YOUR OBJECTIVE: Search the data for the string "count" and copy each line where it turns up.

:::

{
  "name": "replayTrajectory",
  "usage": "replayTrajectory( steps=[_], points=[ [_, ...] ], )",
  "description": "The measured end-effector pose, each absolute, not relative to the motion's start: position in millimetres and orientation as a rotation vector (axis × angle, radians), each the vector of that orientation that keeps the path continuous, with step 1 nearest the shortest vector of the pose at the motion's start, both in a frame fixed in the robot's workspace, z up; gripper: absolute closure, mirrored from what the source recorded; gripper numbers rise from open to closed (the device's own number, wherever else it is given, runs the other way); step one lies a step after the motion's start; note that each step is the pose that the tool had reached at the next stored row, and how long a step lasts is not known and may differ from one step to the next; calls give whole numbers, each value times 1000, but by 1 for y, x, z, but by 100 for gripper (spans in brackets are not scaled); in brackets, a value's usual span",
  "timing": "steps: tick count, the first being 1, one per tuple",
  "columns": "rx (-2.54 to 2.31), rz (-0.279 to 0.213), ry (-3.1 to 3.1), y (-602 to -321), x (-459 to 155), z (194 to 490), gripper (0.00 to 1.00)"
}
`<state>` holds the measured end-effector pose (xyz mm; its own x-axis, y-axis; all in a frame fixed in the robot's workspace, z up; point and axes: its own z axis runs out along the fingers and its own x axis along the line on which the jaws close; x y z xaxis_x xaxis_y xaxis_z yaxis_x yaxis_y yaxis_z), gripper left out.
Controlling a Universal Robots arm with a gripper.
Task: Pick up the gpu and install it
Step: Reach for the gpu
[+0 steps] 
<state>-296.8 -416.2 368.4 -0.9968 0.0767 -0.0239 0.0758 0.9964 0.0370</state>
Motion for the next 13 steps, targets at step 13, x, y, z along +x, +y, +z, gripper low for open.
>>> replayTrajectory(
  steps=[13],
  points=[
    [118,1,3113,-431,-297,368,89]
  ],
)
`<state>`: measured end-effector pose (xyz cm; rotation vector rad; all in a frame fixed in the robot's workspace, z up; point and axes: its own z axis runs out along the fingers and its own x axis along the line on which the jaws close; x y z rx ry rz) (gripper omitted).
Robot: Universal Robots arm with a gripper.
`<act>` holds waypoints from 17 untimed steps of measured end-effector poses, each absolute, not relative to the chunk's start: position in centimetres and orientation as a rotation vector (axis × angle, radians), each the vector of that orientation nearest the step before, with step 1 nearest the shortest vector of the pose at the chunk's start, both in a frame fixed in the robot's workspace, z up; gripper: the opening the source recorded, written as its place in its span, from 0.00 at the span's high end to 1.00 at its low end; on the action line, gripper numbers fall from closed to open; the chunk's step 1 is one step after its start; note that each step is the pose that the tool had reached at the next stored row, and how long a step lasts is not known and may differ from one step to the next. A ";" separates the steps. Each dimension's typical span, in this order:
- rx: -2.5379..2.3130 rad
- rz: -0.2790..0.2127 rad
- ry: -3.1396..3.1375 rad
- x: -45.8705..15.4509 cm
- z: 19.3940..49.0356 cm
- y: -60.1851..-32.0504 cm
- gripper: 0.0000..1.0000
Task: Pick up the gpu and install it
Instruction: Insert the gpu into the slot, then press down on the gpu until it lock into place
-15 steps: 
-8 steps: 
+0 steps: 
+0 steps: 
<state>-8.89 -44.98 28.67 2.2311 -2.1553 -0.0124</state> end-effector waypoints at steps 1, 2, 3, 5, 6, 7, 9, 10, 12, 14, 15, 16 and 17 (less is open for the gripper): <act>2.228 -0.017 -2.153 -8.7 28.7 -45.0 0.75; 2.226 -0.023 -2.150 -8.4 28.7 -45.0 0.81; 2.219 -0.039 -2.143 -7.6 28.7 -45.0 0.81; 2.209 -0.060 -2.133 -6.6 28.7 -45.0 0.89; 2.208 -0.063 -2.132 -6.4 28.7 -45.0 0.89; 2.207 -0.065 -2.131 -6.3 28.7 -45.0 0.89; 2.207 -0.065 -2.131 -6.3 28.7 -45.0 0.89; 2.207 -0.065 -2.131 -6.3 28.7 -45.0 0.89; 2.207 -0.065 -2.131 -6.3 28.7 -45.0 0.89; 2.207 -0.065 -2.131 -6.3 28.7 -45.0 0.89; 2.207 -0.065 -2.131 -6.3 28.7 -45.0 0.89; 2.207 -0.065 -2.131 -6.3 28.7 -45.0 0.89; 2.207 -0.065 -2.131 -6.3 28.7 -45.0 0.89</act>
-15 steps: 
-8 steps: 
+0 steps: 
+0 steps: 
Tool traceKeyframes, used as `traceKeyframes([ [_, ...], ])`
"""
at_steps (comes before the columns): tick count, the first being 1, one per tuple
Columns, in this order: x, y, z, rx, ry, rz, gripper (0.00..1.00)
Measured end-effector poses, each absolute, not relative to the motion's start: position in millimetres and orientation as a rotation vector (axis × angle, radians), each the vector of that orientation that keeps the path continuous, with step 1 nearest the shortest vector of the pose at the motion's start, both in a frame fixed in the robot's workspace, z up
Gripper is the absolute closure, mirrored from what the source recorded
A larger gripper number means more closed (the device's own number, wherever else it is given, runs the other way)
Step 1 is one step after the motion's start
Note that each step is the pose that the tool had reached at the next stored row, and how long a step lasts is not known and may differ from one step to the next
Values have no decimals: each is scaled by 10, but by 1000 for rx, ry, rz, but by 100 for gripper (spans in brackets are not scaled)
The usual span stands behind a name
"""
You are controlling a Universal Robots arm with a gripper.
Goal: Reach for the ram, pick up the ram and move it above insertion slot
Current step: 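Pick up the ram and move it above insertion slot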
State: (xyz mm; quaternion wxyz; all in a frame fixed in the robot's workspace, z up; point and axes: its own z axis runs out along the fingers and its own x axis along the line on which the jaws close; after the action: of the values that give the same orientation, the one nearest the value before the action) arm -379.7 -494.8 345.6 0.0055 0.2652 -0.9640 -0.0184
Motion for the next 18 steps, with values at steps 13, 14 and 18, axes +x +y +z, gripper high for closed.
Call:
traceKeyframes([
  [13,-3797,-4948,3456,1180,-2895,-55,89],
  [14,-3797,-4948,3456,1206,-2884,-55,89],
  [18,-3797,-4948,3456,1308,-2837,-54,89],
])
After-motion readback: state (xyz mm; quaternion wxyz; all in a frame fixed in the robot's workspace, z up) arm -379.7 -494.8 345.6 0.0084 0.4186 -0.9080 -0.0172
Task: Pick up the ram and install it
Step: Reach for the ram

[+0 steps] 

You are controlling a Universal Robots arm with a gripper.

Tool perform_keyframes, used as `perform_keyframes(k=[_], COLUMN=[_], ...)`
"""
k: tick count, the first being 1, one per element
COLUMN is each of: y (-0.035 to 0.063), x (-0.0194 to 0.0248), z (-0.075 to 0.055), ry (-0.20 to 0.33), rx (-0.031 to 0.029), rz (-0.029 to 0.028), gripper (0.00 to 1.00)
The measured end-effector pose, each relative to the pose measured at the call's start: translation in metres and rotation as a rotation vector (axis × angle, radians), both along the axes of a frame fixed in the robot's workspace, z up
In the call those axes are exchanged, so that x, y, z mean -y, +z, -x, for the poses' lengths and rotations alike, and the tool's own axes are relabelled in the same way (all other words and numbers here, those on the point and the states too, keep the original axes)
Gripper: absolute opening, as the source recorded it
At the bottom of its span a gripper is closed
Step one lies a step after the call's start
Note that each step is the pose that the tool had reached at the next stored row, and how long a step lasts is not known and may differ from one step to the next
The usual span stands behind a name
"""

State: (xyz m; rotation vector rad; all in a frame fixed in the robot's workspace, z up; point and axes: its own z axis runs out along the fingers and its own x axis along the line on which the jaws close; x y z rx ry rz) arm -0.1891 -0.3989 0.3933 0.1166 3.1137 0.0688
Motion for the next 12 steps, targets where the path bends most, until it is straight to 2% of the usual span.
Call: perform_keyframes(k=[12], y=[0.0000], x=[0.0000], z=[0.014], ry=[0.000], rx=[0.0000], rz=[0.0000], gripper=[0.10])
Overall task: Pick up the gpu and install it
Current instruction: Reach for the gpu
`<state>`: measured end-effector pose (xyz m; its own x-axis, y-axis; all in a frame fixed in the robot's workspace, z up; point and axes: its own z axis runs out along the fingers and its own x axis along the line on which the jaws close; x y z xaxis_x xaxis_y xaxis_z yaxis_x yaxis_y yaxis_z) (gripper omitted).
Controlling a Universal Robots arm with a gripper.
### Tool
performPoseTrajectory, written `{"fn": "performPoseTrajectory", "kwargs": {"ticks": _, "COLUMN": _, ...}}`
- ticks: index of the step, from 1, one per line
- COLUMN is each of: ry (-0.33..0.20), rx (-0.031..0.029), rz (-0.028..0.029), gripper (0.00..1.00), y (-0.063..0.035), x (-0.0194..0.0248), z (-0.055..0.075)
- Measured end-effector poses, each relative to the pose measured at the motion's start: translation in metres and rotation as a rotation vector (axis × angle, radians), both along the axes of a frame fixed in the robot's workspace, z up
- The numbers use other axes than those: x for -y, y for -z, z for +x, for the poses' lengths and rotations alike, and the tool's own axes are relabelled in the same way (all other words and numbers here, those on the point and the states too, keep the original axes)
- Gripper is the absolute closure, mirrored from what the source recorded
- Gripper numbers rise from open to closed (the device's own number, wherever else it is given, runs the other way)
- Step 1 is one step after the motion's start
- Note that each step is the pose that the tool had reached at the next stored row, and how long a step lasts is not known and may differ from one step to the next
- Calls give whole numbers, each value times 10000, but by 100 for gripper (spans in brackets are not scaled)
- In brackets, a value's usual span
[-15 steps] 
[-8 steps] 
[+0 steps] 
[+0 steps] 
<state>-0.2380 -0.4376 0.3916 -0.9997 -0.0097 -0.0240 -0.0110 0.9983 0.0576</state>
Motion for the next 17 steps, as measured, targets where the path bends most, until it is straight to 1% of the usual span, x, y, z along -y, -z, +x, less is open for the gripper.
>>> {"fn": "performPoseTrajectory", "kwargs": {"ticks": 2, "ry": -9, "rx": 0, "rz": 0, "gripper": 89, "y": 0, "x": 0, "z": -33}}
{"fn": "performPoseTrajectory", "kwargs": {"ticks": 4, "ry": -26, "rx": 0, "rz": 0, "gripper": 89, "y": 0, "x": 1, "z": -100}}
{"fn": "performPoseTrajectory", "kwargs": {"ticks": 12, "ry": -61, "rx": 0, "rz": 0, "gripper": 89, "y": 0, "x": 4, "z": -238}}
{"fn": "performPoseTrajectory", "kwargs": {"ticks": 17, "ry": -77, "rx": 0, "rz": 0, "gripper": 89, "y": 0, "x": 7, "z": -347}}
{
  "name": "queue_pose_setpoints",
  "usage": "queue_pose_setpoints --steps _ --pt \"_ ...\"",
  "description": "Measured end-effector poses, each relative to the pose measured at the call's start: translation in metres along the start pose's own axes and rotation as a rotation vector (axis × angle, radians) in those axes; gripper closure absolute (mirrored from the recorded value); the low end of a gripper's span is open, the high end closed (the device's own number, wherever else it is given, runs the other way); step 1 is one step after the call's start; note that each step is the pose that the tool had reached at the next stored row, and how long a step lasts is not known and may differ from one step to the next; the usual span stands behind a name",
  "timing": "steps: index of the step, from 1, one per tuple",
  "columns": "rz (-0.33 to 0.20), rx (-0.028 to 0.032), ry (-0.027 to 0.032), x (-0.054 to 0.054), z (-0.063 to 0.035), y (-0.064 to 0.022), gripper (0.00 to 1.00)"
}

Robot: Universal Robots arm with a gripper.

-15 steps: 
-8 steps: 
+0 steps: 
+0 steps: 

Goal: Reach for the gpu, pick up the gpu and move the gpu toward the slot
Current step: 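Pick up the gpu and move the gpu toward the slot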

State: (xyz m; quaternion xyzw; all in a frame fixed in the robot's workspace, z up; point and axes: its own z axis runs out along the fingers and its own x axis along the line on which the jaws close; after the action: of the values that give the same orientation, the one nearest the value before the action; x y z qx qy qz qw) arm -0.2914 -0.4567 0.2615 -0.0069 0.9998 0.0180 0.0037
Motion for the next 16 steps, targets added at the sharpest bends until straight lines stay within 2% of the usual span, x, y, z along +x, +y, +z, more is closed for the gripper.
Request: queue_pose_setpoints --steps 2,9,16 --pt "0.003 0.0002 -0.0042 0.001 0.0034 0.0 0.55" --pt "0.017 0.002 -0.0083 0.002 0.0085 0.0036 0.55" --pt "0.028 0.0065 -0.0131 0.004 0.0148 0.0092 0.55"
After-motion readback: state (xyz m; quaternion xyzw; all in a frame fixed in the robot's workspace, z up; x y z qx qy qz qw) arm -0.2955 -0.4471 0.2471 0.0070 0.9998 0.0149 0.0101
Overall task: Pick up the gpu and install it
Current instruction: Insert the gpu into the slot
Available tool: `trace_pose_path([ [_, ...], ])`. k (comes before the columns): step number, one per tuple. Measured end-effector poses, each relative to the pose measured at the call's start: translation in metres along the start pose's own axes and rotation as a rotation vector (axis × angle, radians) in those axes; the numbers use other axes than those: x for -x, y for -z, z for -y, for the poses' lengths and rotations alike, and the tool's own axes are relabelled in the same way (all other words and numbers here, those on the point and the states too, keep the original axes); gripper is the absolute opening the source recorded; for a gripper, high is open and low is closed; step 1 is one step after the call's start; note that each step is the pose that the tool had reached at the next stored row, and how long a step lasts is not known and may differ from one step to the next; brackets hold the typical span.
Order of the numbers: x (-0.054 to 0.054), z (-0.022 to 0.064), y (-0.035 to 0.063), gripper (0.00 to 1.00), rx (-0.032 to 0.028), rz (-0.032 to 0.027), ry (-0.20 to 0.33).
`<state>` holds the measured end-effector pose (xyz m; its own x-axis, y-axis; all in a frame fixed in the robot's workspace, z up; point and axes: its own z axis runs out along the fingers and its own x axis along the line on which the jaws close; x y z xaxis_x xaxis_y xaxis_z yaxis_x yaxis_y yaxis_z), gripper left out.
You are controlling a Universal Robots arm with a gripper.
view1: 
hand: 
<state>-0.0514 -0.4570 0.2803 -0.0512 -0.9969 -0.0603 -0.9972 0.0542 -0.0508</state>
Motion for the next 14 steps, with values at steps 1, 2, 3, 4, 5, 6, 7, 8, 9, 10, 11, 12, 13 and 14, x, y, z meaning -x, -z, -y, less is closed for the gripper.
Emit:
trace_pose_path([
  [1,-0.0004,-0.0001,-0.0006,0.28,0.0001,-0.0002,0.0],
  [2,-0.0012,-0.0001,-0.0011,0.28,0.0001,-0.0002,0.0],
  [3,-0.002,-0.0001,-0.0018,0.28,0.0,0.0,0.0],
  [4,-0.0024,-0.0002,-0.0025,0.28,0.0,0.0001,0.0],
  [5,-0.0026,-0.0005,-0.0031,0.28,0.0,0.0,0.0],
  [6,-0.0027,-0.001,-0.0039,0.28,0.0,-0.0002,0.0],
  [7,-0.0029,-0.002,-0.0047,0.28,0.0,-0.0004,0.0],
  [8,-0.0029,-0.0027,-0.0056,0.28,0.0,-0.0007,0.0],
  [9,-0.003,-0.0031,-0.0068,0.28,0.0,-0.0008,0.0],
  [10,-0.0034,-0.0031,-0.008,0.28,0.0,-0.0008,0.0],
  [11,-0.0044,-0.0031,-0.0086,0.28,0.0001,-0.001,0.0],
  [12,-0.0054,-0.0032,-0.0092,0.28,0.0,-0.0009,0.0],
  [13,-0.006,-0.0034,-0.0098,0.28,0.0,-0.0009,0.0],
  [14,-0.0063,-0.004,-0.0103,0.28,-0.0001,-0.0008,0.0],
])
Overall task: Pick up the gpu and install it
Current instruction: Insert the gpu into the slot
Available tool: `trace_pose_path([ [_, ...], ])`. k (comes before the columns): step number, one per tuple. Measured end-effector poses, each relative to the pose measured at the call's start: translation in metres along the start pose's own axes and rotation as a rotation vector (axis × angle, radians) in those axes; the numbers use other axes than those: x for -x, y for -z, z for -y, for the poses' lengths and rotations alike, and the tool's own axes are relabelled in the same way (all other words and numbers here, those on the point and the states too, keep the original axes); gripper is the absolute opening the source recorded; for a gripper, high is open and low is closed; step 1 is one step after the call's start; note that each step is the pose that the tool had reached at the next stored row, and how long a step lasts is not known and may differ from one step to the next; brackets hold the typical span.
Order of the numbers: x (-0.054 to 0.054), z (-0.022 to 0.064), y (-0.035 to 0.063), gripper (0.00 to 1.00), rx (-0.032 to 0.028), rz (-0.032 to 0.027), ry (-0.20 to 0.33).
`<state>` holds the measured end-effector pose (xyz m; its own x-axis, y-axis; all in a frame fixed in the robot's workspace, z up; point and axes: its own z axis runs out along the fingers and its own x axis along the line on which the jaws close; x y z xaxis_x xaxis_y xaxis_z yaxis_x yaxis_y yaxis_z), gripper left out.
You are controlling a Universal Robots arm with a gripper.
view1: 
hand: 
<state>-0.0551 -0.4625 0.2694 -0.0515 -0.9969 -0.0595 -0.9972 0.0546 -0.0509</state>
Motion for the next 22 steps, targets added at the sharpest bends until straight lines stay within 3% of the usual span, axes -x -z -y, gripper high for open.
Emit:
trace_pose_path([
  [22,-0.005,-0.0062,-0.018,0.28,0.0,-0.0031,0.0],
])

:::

TASK ANSWER:
  "timing": "steps: tick count, the first being 1, one per tuple",
at_steps (comes before the columns): tick count, the first being 1, one per tuple
k: tick count, the first being 1, one per element

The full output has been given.